I'm looking at some messy data, and I found by accident that some properties seem preserved under some transformations of a subset of the variables.
After some work I think I found a base set of transformation from which I can build up all the special transformations. I'd like to figure out what group this is, so I can read more about it and hopefully better understand it.
All values are integers, and the last symmetry is parameterized by an integer $t$: $$ \begin{eqnarray} (a,b,c,d) &\rightarrow& (-a,-b,-c,-d) \\ (a,b,c,d) &\rightarrow& (a,-b,c,-d) \\ (a,b,c,d) &\rightarrow& (d,c,b,a) \\ (a,b,c,d) &\rightarrow& (a,b + at,c + 2bt + a t^2,d + 3ct + 3bt^2 + at^3) \\ \end{eqnarray} $$
Can someone help me identify what group this is?
EDIT: I made some progress, but can't quite pull it all together.
I rewrote this in linear algebra. And I decided it might be a bit more natural to apply #2 to #3 for a different choice of a basis transformation (for reasons discussed below): $$ \begin{eqnarray} (a,b,c,d) &\rightarrow& (d,-c,b,-a) \\ \end{eqnarray} $$ Okay, we can view the transformation as 4x4 matrices, for example the first one: $$ \begin{bmatrix} -1 & 0 & 0 & 0 \\ 0 & -1 & 0 & 0 \\ 0 & 0 & -1 & 0 \\ 0 & 0 & 0 & -1 \end{bmatrix} \begin{bmatrix} a \\ b \\ c \\ d \end{bmatrix} = \begin{bmatrix} -a \\ -b \\ -c \\ -d \end{bmatrix} $$ And I can now see that the last parameterized symmetry is just the $t=1$ case as a generator $$ \begin{bmatrix} 1 & 0 & 0 & 0 \\ t & 1 & 0 & 0 \\ t^2 & 2t & 1 & 0 \\ t^3 & 3t^2 & 3t & 1 \end{bmatrix} = \begin{bmatrix} 1 & 0 & 0 & 0 \\ 1 & 1 & 0 & 0 \\ 1 & 2 & 1 & 0 \\ 1 & 3 & 3 & 1 \end{bmatrix}^t % {{1, 0, 0, 0},{1,1,0,0},{1,2,1,0},{1,3,3,1}}^n $$ So the four generators are: $$ \begin{bmatrix} -1 & 0 & 0 & 0 \\ 0 & -1 & 0 & 0 \\ 0 & 0 & -1 & 0 \\ 0 & 0 & 0 & -1 \end{bmatrix} , \begin{bmatrix} 1 & 0 & 0 & 0 \\ 0 & -1 & 0 & 0 \\ 0 & 0 & 1 & 0 \\ 0 & 0 & 0 & -1 \end{bmatrix} , \begin{bmatrix} 0 & 0 & 0 & 1 \\ 0 & 0 & -1 & 0 \\ 0 & 1 & 0 & 0 \\ -1 & 0 & 0 & 0 \end{bmatrix} , \begin{bmatrix} 1 & 0 & 0 & 0 \\ 1 & 1 & 0 & 0 \\ 1 & 2 & 1 & 0 \\ 1 & 3 & 3 & 1 \end{bmatrix} $$ The first is just the negative identity matrix, and so commutes with the others. Therefore the full group just has this as a product that is easily factored out, so we can focus on the subgroup without it.
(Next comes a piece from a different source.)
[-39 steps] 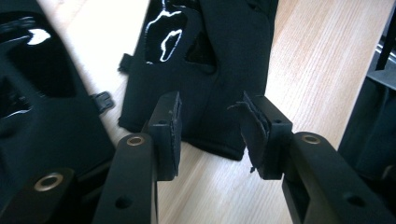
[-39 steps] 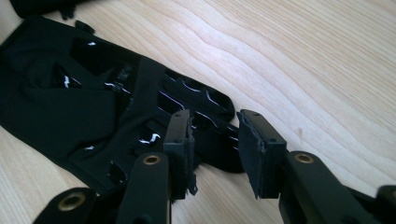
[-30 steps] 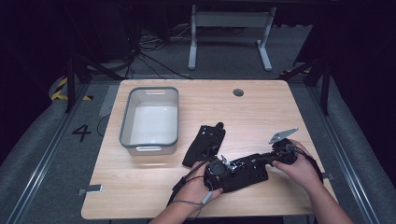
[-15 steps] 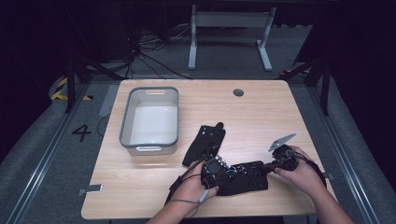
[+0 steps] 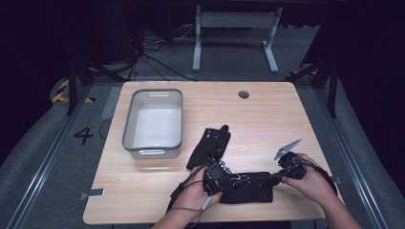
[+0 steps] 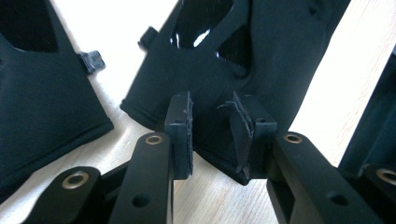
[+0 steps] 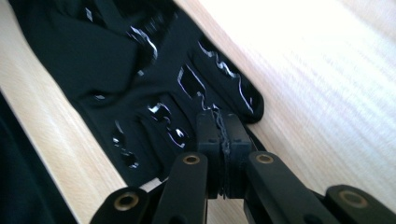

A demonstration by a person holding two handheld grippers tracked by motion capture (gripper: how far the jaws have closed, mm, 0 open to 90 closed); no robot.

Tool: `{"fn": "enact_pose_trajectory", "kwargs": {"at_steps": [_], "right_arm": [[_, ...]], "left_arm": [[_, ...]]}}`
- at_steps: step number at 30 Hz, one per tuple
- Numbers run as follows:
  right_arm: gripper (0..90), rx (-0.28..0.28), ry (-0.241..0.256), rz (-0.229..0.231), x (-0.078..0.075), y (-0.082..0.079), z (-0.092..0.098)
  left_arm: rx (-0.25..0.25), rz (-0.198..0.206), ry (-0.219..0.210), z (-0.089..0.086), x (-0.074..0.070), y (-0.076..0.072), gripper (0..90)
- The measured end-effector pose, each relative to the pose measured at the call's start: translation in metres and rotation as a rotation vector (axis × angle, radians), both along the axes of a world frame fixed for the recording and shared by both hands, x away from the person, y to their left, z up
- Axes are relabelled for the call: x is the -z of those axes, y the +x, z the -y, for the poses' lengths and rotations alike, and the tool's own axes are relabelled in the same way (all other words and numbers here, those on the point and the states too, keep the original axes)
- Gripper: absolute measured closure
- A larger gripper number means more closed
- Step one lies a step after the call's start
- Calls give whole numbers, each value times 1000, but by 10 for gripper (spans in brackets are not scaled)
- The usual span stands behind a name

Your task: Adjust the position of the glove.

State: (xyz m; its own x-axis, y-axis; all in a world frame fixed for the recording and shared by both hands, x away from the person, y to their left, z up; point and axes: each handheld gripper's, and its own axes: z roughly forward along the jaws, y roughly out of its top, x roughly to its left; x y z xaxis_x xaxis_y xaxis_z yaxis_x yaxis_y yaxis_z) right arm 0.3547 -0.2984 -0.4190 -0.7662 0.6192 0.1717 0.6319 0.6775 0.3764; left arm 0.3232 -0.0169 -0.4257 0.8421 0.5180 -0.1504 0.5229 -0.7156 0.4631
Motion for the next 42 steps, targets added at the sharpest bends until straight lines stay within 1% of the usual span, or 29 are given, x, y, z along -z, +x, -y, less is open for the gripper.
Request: {"fn": "enact_pose_trajectory", "kwargs": {"at_steps": [1,2,3,4,5,6,7,8,10,12,14,16,17,19,21,22,23,25,29,30,31,32,33,36,37,38,39,40,42], "right_arm": [[889,3,11,18,-4,0,0],[889,6,29,55,-10,0,0],[888,6,39,67,-12,1,1],[888,6,39,67,-12,1,1],[888,9,65,97,-17,2,1],[888,16,71,112,-20,3,1],[888,16,75,122,-21,4,1],[888,16,75,122,-21,4,1],[888,26,94,144,-24,9,0],[888,28,104,151,-25,10,-1],[882,27,110,171,-25,16,-5],[877,23,116,171,-26,18,-7],[870,18,129,171,-30,24,-10],[861,10,133,171,-35,29,-14],[857,6,133,173,-36,31,-16],[849,1,135,179,-39,33,-19],[835,-10,134,180,-42,39,-26],[834,-12,132,180,-43,42,-29],[823,-33,118,176,-48,60,-47],[820,-36,123,171,-49,64,-51],[820,-36,123,171,-49,64,-51],[815,-39,138,169,-51,74,-59],[815,-39,138,169,-51,74,-59],[805,-39,141,168,-51,86,-70],[800,-42,147,172,-51,91,-74],[799,-41,154,164,-50,99,-81],[800,-42,152,163,-49,103,-85],[800,-42,152,163,-49,103,-85],[799,-47,152,170,-49,111,-96]], "left_arm": [[-6,3,-10,-1,-2,-1,693],[-15,6,-13,-3,-5,-1,687],[-19,11,-19,-5,-6,-1,685],[-30,17,-29,-8,-10,0,685],[-44,25,-43,-13,-15,1,684],[-44,25,-43,-13,-15,1,682],[-56,26,-50,-17,-18,2,680],[-67,32,-59,-20,-20,3,680],[-88,35,-68,-28,-24,7,673],[-122,47,-65,-36,-26,10,671],[-162,50,-87,-46,-30,15,673],[-173,55,-93,-50,-33,16,672],[-190,63,-100,-55,-35,17,670],[-200,61,-107,-59,-37,17,666],[-215,66,-109,-63,-38,17,664],[-223,67,-108,-67,-38,17,658],[-227,70,-104,-69,-38,17,643],[-242,69,-106,-73,-38,18,643],[-260,67,-103,-81,-37,17,648],[-266,68,-106,-84,-38,16,647],[-272,67,-112,-87,-38,15,647],[-278,69,-114,-91,-39,14,644],[-285,68,-117,-94,-40,13,644],[-307,72,-124,-102,-42,10,641],[-310,71,-123,-103,-41,10,639],[-311,72,-119,-104,-40,9,634],[-311,72,-115,-104,-39,9,633],[-319,71,-118,-105,-37,8,633],[-326,75,-123,-107,-37,6,633]]}}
When viewed as blocks of 2x2 matrices, all the non-zero blocks have determinant 1 except for the second generator (which has non-zero blocks of determinant -1). So that is somehow a bit "different", and if this turns out to be a known group I'm guessing there is a "special" version of it without that matrix.
So ... a "special" linear group over the integers with two generators ... SL(2,Z) ?
If that is it, I'm really close. But I'm just guessing. I still don't quite see how it all fits together.